Banking giant JPMorgan Chase settled a 2018 lawsuit recently, with a $2.5 total payout — the result of unclear fees charged when using credit cards for crypto purchases.
A May 26 court document detailed:
"The Court notes that Defendant JPMorgan Chase Bank, N.A., f/k/a Chase Bank USA, N.A. (“Chase” or “Defendant”) has agreed to provide a Cash Settlement Amount of an aggregate of $2,500,000 in cash."
The lawsuit stemmed from lack of clarity
In January 2018, JPMorgan Chase quietly altered the terms of use around its credit cards when dealing in crypto asset purchases, failing to alert customers until 10 days after the changes took effect. The terms allegedly charged users the same fees as cash advance activities.

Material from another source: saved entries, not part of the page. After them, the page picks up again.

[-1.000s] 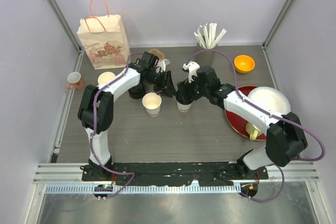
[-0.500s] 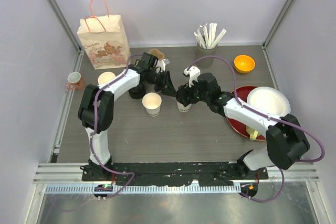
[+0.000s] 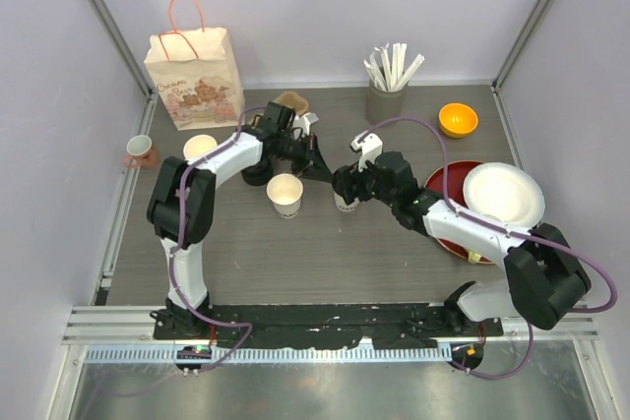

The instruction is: Pack the takeout coffee

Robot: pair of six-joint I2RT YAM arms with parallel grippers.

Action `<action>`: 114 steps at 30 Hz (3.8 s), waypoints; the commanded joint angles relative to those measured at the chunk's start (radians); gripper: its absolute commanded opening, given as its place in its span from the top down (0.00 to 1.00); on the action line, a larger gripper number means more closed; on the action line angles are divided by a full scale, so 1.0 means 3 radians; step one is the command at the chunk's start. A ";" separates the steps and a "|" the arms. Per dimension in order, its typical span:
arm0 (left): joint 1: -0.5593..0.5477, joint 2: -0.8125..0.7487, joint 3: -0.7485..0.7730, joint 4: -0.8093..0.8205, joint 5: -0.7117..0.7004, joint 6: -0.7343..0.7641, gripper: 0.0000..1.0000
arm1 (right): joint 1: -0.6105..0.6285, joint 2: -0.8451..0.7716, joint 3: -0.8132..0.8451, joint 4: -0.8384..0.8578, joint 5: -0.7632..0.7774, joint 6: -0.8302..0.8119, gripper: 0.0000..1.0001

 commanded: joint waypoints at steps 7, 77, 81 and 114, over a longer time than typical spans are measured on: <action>-0.0028 0.0368 -0.0212 -0.0298 -0.0542 0.0057 1.00 | 0.0023 -0.0050 -0.0496 -0.0104 0.0105 0.0492 0.45; -0.0012 0.0173 0.0334 0.0285 0.0142 -0.0281 0.69 | 0.0054 -0.0060 -0.0675 0.0167 0.0043 0.0436 0.56; -0.0007 0.0163 0.0509 0.0203 0.0188 -0.0276 0.66 | 0.0059 -0.0050 -0.0670 0.0167 0.0043 0.0436 0.56; -0.0099 0.0378 -0.0263 0.0137 -0.0139 -0.0378 1.00 | 0.0054 -0.0070 -0.0757 0.0167 0.0171 0.0518 0.60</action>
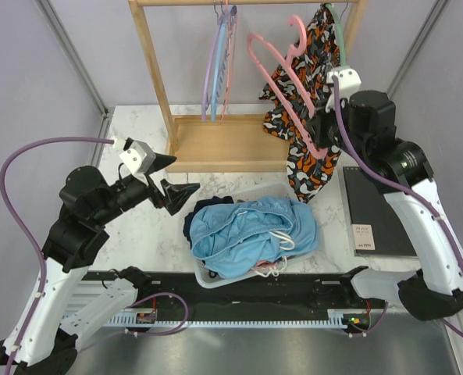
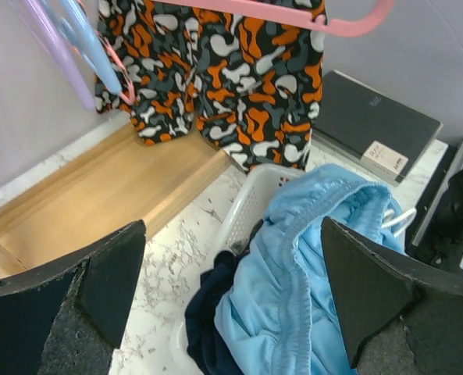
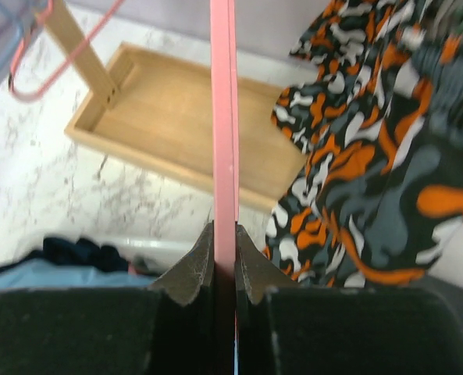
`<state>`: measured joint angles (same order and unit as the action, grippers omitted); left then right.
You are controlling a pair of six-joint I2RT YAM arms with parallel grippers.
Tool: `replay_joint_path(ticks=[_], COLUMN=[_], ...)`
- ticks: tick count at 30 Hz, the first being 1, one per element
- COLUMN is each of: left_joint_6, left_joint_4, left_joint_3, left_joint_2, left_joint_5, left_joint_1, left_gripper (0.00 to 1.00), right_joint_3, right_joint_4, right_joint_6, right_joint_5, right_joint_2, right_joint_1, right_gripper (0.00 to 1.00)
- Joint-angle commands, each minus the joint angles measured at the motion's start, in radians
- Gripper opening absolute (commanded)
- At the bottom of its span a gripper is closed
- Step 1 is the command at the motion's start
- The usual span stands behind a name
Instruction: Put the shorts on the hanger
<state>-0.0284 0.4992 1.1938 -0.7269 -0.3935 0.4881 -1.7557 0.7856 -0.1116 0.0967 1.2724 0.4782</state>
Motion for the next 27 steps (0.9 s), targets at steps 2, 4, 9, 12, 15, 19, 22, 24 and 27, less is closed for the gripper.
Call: replay_joint_path(ticks=[2, 4, 9, 12, 15, 19, 22, 24, 27], left_joint_6=[-0.022, -0.018, 0.019, -0.031, -0.117, -0.234, -0.392, -0.478, -0.579], left_joint_4=[0.056, 0.062, 0.087, 0.116, 0.118, 0.133, 0.128, 0.128, 0.13], left_joint_3=[-0.065, -0.109, -0.175, -0.201, -0.24, -0.253, -0.272, -0.287, -0.312], left_joint_2=[0.04, 0.087, 0.144, 0.181, 0.244, 0.267, 0.296, 0.294, 0.297], left_joint_5=[-0.08, -0.111, -0.142, -0.159, -0.177, -0.217, -0.249, -0.248, -0.266], left_joint_1=[-0.006, -0.006, -0.006, -0.006, -0.006, -0.005, -0.006, -0.006, -0.006], left_gripper=[1.0, 1.0, 1.0, 1.0, 1.0, 0.94, 0.94, 0.95, 0.95], right_joint_3=[0.1, 0.152, 0.217, 0.248, 0.266, 0.271, 0.257, 0.252, 0.233], right_joint_4=[0.145, 0.173, 0.253, 0.317, 0.432, 0.52, 0.607, 0.647, 0.669], right_joint_6=[0.056, 0.094, 0.18, 0.268, 0.421, 0.626, 0.782, 0.871, 0.97], right_joint_5=[-0.094, -0.148, -0.205, -0.334, -0.536, -0.627, -0.693, -0.719, -0.742], right_joint_2=[-0.166, -0.211, -0.352, -0.415, -0.484, -0.551, -0.524, -0.504, -0.475], right_joint_1=[-0.001, -0.001, -0.001, -0.001, -0.001, -0.003, -0.001, -0.003, -0.001], right_gripper=[0.0, 0.0, 0.0, 0.0, 0.0, 0.0, 0.0, 0.0, 0.0])
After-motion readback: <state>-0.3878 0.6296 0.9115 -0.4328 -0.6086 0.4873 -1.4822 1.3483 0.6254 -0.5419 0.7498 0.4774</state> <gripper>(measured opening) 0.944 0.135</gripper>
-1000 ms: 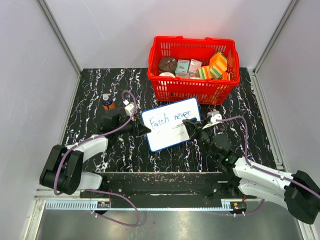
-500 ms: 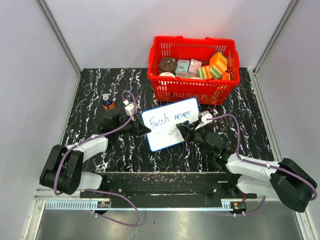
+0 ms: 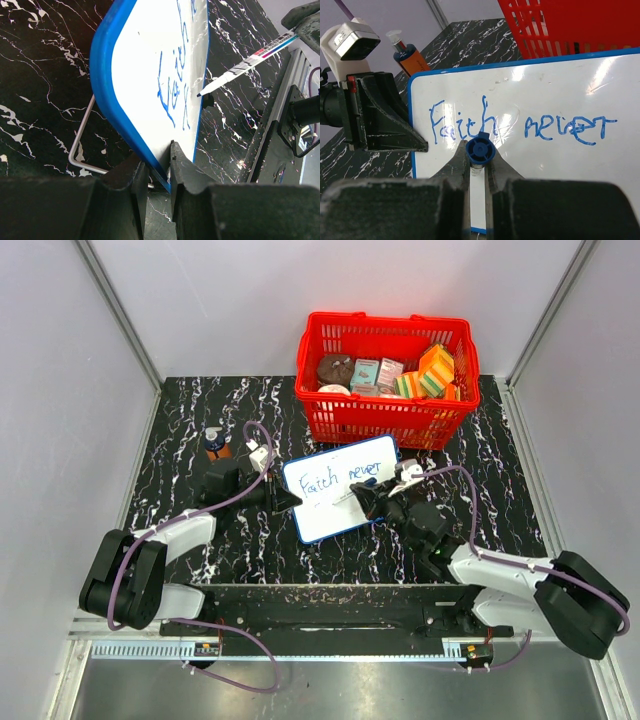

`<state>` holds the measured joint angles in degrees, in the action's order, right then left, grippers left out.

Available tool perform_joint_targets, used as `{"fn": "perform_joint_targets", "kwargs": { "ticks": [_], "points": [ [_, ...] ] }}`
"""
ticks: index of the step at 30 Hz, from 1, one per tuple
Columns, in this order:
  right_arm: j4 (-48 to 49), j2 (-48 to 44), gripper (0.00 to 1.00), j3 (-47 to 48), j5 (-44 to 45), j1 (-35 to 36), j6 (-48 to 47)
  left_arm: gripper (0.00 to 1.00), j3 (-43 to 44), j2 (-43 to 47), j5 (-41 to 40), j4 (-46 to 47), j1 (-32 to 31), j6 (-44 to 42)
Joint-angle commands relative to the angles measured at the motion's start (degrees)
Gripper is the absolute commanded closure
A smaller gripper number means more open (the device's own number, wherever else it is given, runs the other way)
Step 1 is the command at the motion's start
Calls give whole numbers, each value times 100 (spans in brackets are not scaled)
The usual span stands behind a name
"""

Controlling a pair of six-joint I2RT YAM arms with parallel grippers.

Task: Write a sentence on the whiteboard
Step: Write with the whiteboard marker on the whiteboard.

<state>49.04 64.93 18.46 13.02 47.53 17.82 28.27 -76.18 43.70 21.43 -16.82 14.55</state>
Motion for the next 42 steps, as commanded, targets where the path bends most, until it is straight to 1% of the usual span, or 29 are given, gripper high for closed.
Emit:
{"fn": "perform_joint_targets", "kwargs": {
  "ticks": [1,10,15,26,37,42],
  "points": [
    [273,117,100,255,219,-33,-60,100,73,16,-617,19,29,-813],
    [378,389,100,351,184,-33,-69,100,64,33,-635,19,30,-813],
    [387,503,100,413,0,-33,-42,100,64,33,-635,19,30,-813],
    [212,398,100,264,-97,-33,37,100,64,33,-644,10,30,-822],
    [203,556,100,149,-273,-33,160,100,64,33,-653,1,30,-822],
    [159,495,100,53,-212,-42,204,100,73,33,-653,1,30,-822]
  ]
}}
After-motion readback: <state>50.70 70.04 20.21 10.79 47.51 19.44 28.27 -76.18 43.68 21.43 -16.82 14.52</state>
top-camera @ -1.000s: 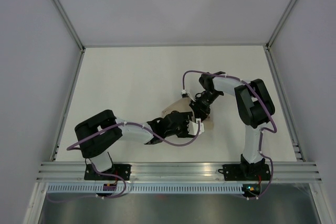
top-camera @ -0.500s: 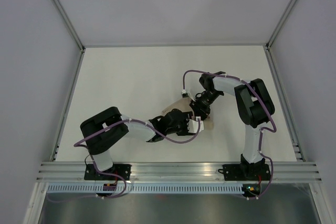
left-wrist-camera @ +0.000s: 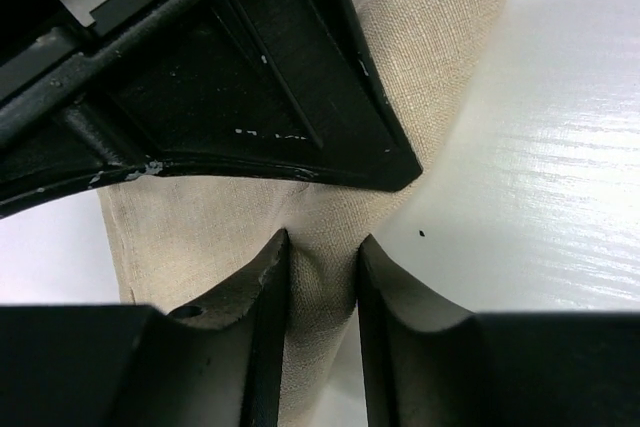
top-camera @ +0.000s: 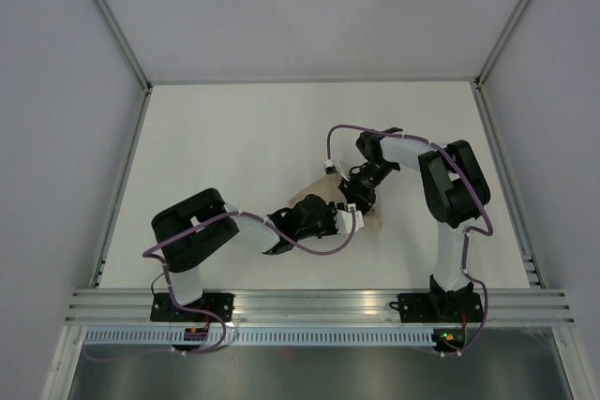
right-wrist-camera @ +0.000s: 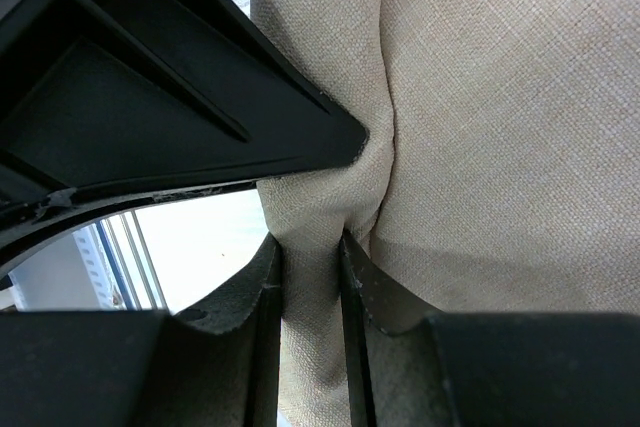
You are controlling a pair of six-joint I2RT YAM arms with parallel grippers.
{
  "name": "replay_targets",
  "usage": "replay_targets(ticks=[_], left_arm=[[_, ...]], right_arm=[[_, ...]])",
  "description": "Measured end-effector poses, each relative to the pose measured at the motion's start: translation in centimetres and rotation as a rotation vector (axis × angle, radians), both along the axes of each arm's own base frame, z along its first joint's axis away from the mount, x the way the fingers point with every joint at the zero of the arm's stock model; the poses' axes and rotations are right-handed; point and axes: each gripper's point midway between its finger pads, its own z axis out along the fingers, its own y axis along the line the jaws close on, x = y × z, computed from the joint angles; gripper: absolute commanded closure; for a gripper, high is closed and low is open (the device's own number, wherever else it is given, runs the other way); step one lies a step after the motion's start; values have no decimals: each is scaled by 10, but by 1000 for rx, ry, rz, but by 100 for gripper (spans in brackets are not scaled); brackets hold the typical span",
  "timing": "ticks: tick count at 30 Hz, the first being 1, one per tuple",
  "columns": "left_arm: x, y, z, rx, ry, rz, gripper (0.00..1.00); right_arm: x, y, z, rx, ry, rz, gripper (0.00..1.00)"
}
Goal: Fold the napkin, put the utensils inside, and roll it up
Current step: Roll the napkin with the utensil
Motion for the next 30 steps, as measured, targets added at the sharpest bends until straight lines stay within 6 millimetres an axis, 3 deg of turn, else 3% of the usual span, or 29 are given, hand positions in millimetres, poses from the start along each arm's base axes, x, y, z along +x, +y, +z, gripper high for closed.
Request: replay_targets(ticks=[3, 4, 7, 13, 18, 24, 30], left_arm=[[0, 0, 0, -15, 2, 5, 92], [0, 0, 0, -18, 3, 6, 97], [-1, 0, 0, -25, 7, 8, 98], [-3, -6, 0, -49, 55, -7, 98], [-3, -11, 0, -69, 106, -12, 98], [-1, -12, -1, -88, 188, -18, 98], [7, -22, -2, -103, 347, -33, 98]], right_arm=[[0, 0, 0, 1, -2, 0, 80], [0, 0, 1, 2, -6, -1, 72], [1, 0, 2, 8, -23, -4, 57], [-2, -5, 10, -12, -87, -22, 39], [15, -19, 18, -44, -231, -105, 35], [54, -33, 57, 14, -421, -271, 33], [66, -51, 83, 60, -525, -357, 34]])
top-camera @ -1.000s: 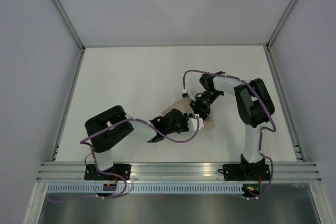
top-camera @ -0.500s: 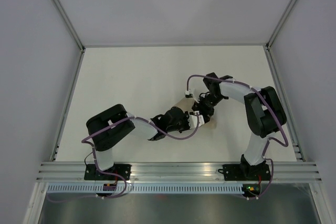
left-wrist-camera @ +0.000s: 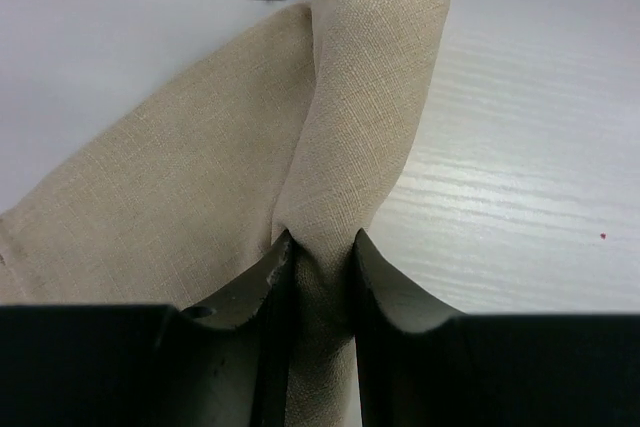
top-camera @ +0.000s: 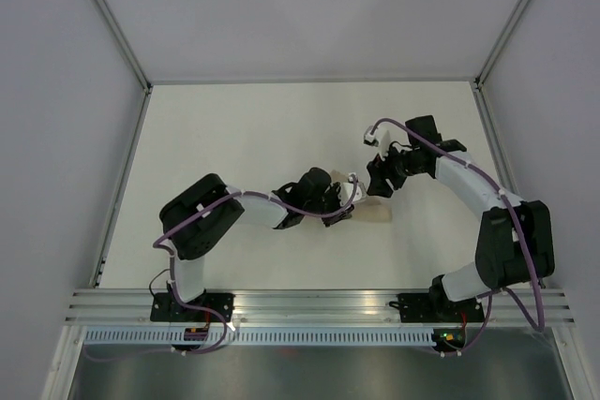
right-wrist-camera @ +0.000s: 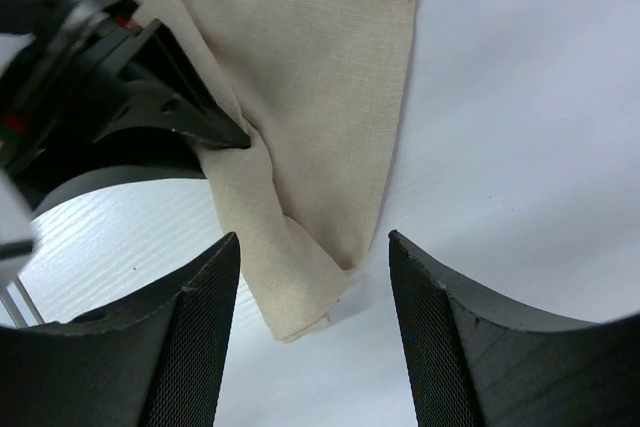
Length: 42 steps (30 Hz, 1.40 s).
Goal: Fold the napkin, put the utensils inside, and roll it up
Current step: Roll the napkin with the utensil
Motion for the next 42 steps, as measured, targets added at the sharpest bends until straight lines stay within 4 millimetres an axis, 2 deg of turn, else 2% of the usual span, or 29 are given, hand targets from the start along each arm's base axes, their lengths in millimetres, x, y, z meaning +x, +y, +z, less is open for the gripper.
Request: replay_targets(ticks=[8, 11, 14, 18, 24, 28, 34, 42], left_arm=[[4, -4, 0, -18, 197, -45, 98], [5, -4, -1, -29, 264, -65, 98], [5, -3, -1, -34, 319, -84, 98], [6, -4, -2, -38, 397, -111, 98], [4, -6, -2, -34, 483, -137, 98], [1, -8, -2, -32, 523, -151, 98], [-2, -9, -2, -24, 566, -161, 98], [-4, -9, -2, -18, 591, -160, 95]], right_arm=[[-29, -7, 19, 40, -126, 21, 30], [-39, -9, 18, 36, -178, 58, 30], [-47, -11, 7, 19, -200, 97, 30], [-60, -11, -20, -34, -217, 168, 30], [-78, 5, -42, -100, -290, 296, 30], [-79, 15, -45, -133, -356, 349, 30], [-67, 23, -50, -174, -416, 362, 35], [-59, 20, -63, -215, -422, 355, 55]])
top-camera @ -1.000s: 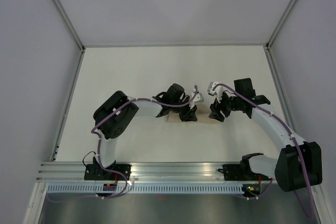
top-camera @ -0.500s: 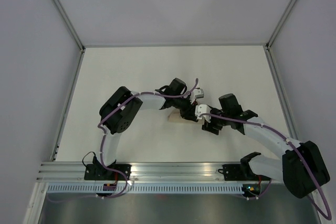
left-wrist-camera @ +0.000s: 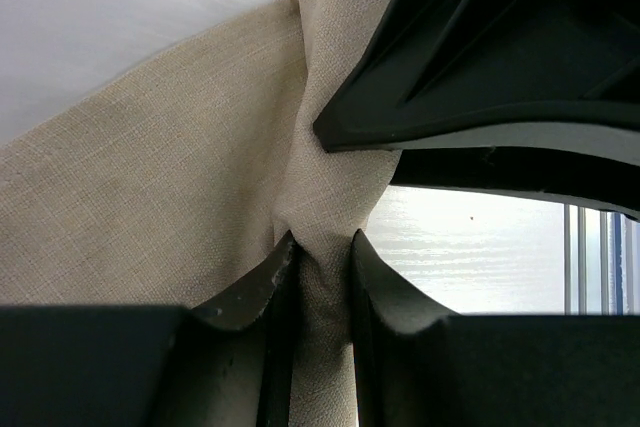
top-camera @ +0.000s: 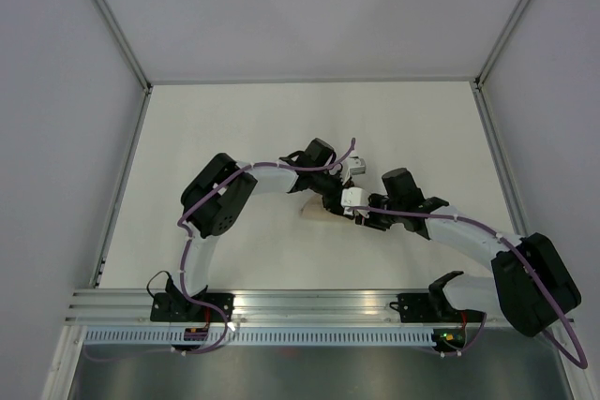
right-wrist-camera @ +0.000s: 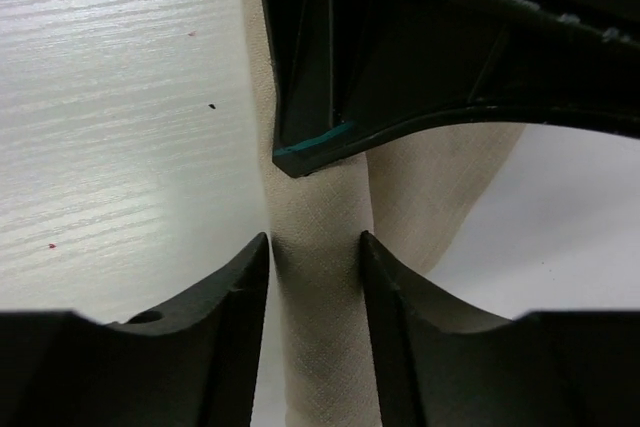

The legal action took flight later in 2018, seeing Brady Tucker, Ryan Hilton, and Stanton Smith press charges against the banking entity.
Reuters said in a May 27, 2020 brief:
"In a motion filed Tuesday in Manhattan federal court, plaintiffs said the settlement would result in class members getting about 95% of the fees they said they were unlawfully charged."
March news settled in May
The plaintiffs' legal action requested compensation for the deceptively-charged fees, as well as $1 million for damages, with a 75-day window for settlement detail submission, as of Cointelegraph's March 2020 article.
The movement was unopposed, according the May 26 court document.
"JPMorgan is not admitting wrongdoing as part of the deal, according to the motion," Reuters noted in the brief.
A number of other lawsuit-related headlines filled the crypto space in the first half of 2020, involving Ripple, Bitfinex, Tezos and others.